Tiradas as fotografias, pergunta-me o furriel:

— Como é, Alferes, quanto ao pessoal do Quitari?

— Como é o quê?

— Está na hora do tacho...

— O pessoal que veio de Quimbele trouxe ração de combate. — responde o Capitão.

— Está certo! — acrescento eu. Mas o problema é com o grupo que veio do Quitari em nosso socorro. É uma secção. São poucos homens. O cozinheiro pode fazer esticar a comida para mais oito ou dez pessoas. E se não chegar, que mande alguém à cantina buscar ovos e salsichas. Não lhe deve ser difícil improvisar, com os ajudantes nativos, uma refeição decente para quem veio em nosso auxílio.

— Está certo, Alferes, vou já tratar do assunto.

Aproveitei a hora em que estava todo o pessoal reunido, no refeitório, para fazer um balanço da situação:

— Aqui o nosso Capitão pensa que andámos de noite a brincar às guerras, que foi tudo imaginação nossa...

Ouviu-se um «bruááá» de todos os soldados que estavam no refeitório e manifestavam assim, em uníssono, a sua discordância pela opinião do Capitão.

— Alferes, nós que estávamos de sentinela não sonhámos! — ouviu-se uma voz do meio do refeitório. Não fui só eu que disparei. Mais tarde, também os que estavam do lado oposto tiveram a mesma reacção que eu.
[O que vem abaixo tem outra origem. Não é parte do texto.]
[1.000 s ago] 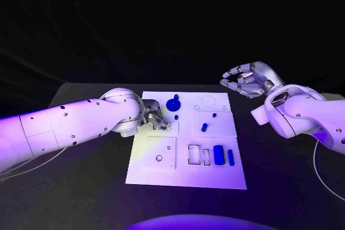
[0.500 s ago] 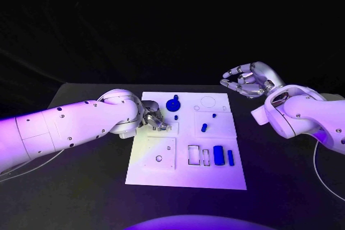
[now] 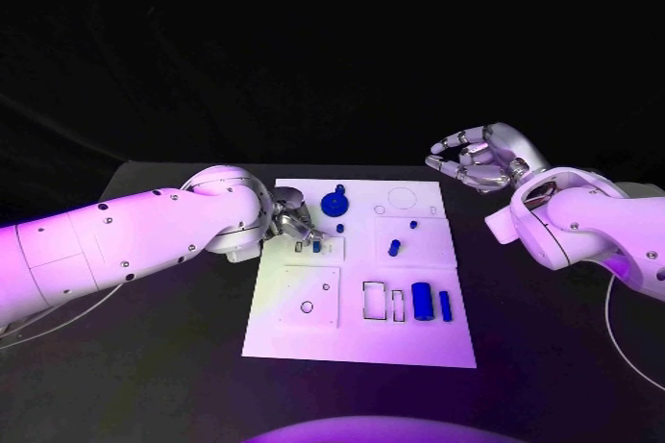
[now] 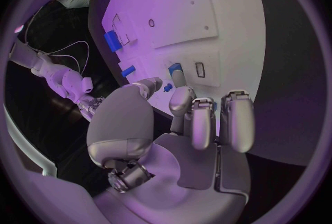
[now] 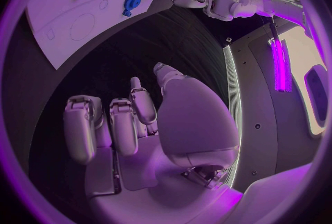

— Seja como for, concordo parcialmente com o nosso Capitão. Talvez não tenha sido um ataque terrorista, tanto mais que não tivemos resposta ao nosso fogo. Mas isto não significa que, àquela hora da madrugada, não tenhamos sido alvos de uma experiência de um grupo inimigo reduzido, para avaliarem como reagiríamos em caso de ataque. O que quer que tenha sido, foi mesmo real, porque eu próprio, durante o ataque, quando disparámos a granada, também vi um vulto a fugir. Fui um dos que disparou às cegas na direcção do vulto, e não fui o único. E de manhã, já com claridade e o Sol quase nado, tive a oportunidade de seguir, com dois soldados, os rastos bem marcados na areia húmida: na área em frente ao comando; e depois ao longo do trilho por onde vamos ao abastecimento da água.

Apesar de alguns soldados terem entrado em pânico e disparado ao saírem das casernas, o que é condenável e altamente perigoso, creio que toda a gente reagiu correctamente, comprovando a eficácia do plano de defesa e mostrando que o trabalho que vos fiz ter, para verificarem e melhorarem os abrigos, foi para interesse de todos.

Os soldados que dispararam tiros deverão levar os cartuchos vazios que recolheram do chão e ir requisitar munições, para terem os carregadores devidamente atestados. E uma vez mais lembro a necessidade de terem o vosso armamento impecavelmente limpo e operacional. Nunca se sabe quando será preciso utilizá-lo. As nossas vidas poderão depender disso! Bom apetite e obrigado por me terem prestado atenção.

— Não te imaginava tão bom falador! — disse-me o Capitão quando nos dirigíamos para o edifício do comando, para almoçarmos.

— Gosto pouco de falar e mais de escrever. Mas quando é preciso, sei inverter a situação. Se assim não fosse, como é que acha que eu podia enfrentar grupos de trinta ou mais miúdos ou adultos em aulas e reuniões de trabalho? É preciso é não gastar as palavras inutilmente.

— Tá bem, tá bem! Deixem-se de conversas e vamos ao tacho, — lembrou o alferes Vieira, interrompendo a nossa conversa que as palavras não nos enchem a barriga.

A meio da tarde, partiam os grupos de socorro: a secção do furriel, que viera do Quitari, num unimogue; o grupo de combate reforçado do Capitão, que viera de Quimbele, na berliet. E voltámos a ficar sós, entregues a nós próprios, mas com uma certeza: a partir de agora, o susto apanhado irá ter um aspecto positivo, na medida em que o pessoal não esquecerá facilmente que estamos em território estranho, onde tudo poderá acontecer quando menos se espera.